_Exercise_
Each line of the data below that carries the word "black" needs to be copied.

START Source data

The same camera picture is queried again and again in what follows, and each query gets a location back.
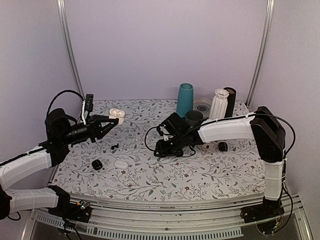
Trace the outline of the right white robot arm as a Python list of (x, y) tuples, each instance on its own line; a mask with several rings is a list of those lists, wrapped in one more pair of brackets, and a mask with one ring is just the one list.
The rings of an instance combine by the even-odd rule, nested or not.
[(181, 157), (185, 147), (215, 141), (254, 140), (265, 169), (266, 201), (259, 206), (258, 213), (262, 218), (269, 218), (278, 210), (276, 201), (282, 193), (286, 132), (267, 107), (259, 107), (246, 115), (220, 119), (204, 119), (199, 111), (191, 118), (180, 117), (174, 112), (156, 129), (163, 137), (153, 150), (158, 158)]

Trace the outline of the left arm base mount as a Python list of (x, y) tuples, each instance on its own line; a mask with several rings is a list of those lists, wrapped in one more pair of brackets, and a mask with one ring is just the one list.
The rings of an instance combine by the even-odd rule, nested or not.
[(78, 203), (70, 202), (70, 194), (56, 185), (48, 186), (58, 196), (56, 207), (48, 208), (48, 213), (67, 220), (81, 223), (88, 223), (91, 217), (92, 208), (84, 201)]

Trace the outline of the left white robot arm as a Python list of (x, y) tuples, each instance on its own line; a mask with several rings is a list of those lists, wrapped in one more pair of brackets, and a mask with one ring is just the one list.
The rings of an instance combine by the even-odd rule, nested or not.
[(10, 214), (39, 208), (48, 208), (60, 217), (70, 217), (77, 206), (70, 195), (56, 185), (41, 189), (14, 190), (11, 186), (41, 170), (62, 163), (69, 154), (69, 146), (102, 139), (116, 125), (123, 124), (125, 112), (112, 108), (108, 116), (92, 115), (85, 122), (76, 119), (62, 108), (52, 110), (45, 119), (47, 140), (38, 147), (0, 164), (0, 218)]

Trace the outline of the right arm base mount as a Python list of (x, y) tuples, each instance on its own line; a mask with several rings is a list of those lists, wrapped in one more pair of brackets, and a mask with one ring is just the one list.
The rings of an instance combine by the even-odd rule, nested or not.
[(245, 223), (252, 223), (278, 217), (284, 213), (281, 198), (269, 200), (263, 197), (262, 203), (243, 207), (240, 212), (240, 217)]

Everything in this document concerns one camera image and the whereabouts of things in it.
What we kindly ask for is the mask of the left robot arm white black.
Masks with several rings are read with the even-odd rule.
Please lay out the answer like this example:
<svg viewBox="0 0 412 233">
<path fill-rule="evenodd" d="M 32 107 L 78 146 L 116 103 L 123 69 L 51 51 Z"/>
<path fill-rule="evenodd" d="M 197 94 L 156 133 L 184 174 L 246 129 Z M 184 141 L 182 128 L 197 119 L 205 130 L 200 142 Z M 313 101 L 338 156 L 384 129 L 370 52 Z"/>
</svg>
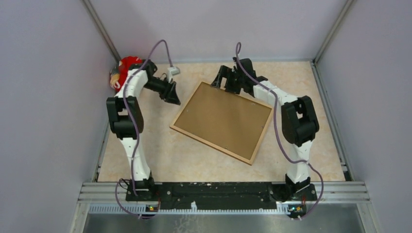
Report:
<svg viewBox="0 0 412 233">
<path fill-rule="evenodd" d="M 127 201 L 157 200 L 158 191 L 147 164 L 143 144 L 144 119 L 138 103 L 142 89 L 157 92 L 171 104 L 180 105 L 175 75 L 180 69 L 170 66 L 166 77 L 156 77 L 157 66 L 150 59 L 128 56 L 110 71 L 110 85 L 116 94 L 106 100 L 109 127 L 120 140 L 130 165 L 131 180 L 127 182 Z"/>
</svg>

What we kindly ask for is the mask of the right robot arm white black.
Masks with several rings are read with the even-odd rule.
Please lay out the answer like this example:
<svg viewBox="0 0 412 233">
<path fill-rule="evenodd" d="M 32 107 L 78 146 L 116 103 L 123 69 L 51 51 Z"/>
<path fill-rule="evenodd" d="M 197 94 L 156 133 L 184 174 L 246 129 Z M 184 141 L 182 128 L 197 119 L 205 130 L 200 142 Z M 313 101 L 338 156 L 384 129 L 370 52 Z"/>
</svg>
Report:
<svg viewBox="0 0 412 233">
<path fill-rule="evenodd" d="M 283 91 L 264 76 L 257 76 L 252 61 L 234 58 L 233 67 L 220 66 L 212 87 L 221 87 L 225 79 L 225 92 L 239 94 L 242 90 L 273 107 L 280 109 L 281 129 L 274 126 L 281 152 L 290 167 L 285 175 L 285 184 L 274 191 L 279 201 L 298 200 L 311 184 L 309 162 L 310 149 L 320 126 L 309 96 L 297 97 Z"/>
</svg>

END Source data

_Written solution_
What we kindly ask for is the mask of the left robot arm white black.
What we kindly ask for is the mask of the right robot arm white black.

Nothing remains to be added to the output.